Your assignment ->
This task calls for the lines below starting at the one containing "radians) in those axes" and ending at the one containing "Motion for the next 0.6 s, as", repeated exactly with both ends kept and pictures left out.

Task material ->
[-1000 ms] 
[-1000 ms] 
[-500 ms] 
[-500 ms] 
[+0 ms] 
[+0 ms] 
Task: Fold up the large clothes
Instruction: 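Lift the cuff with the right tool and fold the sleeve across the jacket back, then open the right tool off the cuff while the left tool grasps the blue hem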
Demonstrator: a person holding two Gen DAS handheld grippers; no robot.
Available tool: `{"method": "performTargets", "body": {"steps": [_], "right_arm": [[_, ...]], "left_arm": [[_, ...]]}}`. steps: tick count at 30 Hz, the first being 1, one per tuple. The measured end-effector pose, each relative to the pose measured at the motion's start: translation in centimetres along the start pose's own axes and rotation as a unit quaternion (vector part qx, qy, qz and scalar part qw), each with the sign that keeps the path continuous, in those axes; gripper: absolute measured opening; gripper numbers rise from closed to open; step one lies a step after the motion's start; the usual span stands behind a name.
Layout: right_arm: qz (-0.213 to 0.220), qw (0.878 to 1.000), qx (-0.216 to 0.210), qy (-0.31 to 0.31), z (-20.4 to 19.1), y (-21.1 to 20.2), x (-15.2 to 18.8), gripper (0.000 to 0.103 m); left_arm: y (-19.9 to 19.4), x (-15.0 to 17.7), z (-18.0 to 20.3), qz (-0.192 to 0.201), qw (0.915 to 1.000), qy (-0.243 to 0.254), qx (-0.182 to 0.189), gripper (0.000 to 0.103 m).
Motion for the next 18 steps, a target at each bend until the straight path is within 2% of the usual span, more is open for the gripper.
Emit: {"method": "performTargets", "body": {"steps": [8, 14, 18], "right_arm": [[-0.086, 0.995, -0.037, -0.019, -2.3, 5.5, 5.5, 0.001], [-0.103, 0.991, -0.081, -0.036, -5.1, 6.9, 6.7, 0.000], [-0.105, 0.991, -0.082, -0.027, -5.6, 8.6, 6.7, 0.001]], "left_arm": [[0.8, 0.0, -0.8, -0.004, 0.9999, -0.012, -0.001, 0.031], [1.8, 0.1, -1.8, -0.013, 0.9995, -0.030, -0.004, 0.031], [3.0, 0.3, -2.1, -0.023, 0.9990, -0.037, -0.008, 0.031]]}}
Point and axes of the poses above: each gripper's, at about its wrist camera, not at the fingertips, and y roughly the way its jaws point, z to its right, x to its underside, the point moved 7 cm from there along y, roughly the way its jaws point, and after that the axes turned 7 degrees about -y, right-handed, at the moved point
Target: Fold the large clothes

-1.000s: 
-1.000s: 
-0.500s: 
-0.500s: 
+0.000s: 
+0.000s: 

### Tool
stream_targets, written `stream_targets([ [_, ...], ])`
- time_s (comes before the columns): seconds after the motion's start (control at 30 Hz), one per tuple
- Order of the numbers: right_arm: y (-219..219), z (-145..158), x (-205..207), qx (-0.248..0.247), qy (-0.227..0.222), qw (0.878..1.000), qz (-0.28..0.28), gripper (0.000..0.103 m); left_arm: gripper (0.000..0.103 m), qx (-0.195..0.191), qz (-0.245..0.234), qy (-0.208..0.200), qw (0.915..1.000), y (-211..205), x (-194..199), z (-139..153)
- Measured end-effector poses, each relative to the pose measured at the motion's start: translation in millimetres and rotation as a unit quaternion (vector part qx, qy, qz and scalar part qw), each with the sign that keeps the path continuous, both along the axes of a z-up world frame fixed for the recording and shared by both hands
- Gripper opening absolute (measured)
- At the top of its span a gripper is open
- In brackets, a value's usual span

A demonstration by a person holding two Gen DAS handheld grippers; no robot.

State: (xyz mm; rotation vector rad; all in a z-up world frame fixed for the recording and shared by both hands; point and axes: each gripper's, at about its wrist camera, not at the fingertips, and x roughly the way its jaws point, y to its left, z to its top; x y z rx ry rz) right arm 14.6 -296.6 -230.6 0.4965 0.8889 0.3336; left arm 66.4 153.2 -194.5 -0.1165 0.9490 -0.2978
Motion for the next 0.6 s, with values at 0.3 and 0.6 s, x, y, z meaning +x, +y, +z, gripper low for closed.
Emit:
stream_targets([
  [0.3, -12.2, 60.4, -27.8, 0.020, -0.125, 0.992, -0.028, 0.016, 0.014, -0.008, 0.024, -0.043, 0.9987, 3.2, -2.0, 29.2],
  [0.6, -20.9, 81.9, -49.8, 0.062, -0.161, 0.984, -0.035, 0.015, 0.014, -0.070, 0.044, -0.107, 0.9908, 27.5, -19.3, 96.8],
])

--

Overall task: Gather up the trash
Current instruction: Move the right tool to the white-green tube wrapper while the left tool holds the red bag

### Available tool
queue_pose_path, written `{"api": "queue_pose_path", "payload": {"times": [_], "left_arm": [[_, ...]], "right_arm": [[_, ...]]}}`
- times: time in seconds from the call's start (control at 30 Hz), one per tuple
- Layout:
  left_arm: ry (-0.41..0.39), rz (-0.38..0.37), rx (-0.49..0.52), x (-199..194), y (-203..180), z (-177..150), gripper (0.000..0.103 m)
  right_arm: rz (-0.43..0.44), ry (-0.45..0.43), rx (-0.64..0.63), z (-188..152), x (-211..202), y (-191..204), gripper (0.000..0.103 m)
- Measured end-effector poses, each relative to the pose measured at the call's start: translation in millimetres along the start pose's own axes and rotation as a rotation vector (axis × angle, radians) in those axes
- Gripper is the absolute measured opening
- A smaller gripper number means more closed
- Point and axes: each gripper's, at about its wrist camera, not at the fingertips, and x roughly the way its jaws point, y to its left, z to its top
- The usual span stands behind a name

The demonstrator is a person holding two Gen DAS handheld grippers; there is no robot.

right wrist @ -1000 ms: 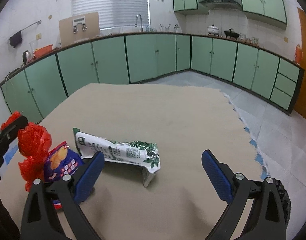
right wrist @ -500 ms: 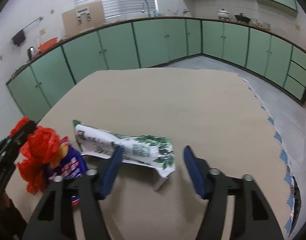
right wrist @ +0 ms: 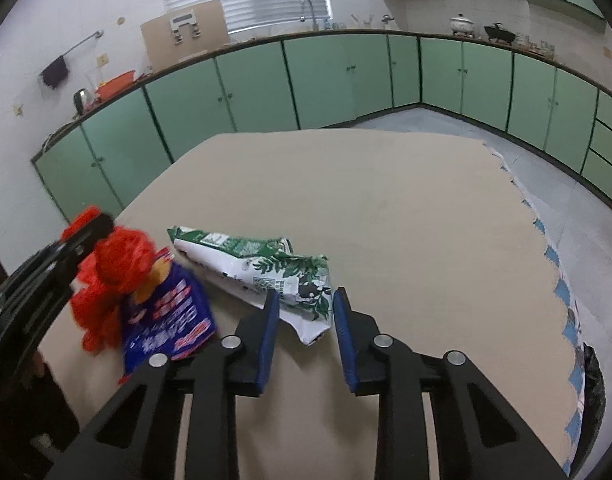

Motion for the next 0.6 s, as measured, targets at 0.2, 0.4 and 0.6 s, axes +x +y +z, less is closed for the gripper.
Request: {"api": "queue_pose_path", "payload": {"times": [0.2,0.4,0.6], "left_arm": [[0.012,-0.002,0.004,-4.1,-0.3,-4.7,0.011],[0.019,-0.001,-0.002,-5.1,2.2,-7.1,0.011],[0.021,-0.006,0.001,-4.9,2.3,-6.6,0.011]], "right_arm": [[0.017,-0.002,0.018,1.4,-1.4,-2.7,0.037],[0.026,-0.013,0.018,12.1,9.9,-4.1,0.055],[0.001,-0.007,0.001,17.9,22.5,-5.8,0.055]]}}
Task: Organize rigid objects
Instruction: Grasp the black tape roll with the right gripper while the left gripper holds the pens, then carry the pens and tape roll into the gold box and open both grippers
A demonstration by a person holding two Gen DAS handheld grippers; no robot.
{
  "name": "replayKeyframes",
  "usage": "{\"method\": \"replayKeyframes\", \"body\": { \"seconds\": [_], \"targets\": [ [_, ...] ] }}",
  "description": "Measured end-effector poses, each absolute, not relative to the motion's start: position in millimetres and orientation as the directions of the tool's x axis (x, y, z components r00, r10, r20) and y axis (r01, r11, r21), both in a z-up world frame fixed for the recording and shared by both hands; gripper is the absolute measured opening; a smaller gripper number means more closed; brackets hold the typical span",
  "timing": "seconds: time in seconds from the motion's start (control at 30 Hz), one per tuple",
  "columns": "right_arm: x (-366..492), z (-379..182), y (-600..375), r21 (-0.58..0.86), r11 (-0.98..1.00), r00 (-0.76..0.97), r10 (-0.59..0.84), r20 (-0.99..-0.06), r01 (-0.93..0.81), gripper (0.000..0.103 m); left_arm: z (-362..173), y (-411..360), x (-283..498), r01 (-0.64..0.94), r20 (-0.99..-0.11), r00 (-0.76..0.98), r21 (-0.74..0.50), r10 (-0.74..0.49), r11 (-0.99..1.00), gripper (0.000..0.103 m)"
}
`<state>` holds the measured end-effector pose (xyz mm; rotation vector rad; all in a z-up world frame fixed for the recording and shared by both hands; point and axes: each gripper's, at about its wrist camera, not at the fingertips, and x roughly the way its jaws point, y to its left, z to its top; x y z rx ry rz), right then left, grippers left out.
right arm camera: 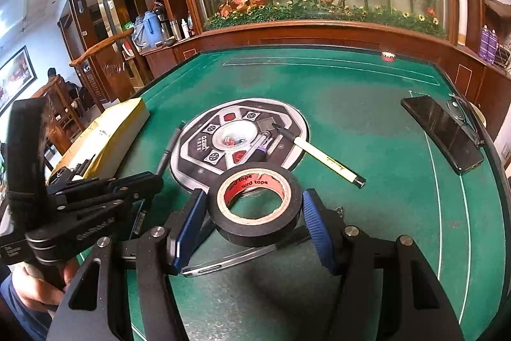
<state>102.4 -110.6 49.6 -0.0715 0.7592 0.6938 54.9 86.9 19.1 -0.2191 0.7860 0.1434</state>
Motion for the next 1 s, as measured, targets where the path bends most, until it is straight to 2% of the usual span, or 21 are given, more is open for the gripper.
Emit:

Written response ->
- Measured end-effector poses, each relative to the pose measured at the call's start: translation in millimetres along the start pose's own axes and rotation as a rotation vector (axis × angle, radians) in those axes
- Gripper is the absolute measured opening
- A smaller gripper number means more closed
- Point and axes: each gripper's, at about its wrist camera, not at the fingertips, and x roughly the way its jaws point, y to its left, z to its top
- The usual span stands behind a name

The demonstrator is a person holding two Gen DAS handheld grippers; there is no robot.

right wrist @ -1000 ms: 
right wrist @ -500 ms: 
right wrist @ +0 ms: 

Motion for the next 0.6 s, as measured, targets at 0.2, 0.4 and 0.6 s, axes +x +y +z, less is closed for the gripper.

That completes the answer to this exercise.